=== Problem details ===
The result should be the listing below, restated exactly, with its pictures left out.

[Dataset section]

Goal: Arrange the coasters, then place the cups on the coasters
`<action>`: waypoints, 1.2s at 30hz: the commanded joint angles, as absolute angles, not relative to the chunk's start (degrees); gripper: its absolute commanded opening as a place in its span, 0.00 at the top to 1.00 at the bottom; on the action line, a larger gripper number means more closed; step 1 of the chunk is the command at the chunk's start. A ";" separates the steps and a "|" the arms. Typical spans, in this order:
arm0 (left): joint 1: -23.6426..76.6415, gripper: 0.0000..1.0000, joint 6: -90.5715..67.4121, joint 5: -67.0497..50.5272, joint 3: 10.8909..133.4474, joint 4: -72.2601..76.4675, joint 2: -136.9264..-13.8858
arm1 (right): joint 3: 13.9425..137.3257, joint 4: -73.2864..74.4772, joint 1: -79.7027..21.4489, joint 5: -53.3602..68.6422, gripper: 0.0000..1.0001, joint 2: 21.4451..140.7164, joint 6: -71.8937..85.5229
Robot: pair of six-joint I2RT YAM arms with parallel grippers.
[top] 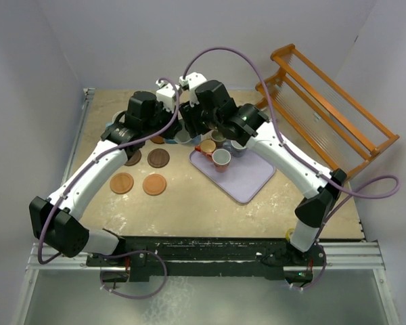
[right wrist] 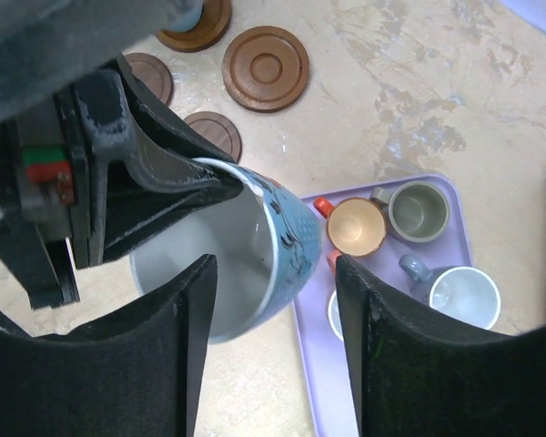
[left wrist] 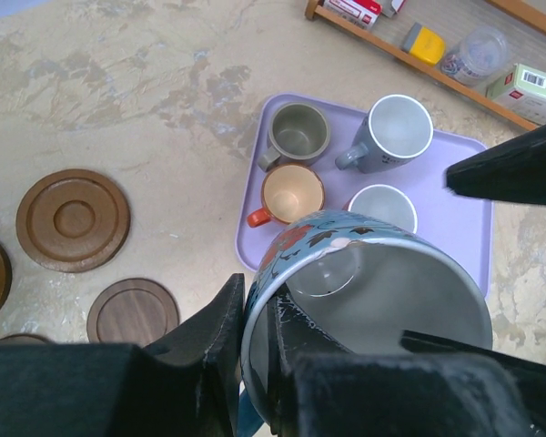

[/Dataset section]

=== Exercise response ===
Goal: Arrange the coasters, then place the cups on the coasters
`<action>`: waypoints, 1.2s at 30hz: the commanded joint angles, as absolute angles, not relative to the chunk's start (degrees); gripper: its absolute commanded opening as a place in its span, 0.00 at the top to 1.00 at the bottom; on the action line, a larger gripper number means more closed; step 1 of the chunk is the command at the chunk's start. A ";" separates the steps and a "|" the arms. Typical spans, in this order:
arm0 (left): joint 1: -23.6426..76.6415, gripper: 0.0000..1.0000, joint 6: -90.5715..67.4121, joint 5: -67.0497..50.5272, joint 3: 10.8909..133.4474, joint 4: -72.2601..76.4675, joint 2: -136.9264..-13.8858
arm1 (right): joint 3: 13.9425..137.3257, joint 4: -73.2864..74.4772, joint 1: -79.7027..21.4489, joint 5: -53.3602..68.6422, gripper: 0.0000..1.0001, joint 2: 21.4451..140.7164, joint 6: -71.8937..85.5229
Robot: pair of six-joint I2RT YAM arms with parallel grippers.
[top] 
[right wrist] 
[left wrist] 

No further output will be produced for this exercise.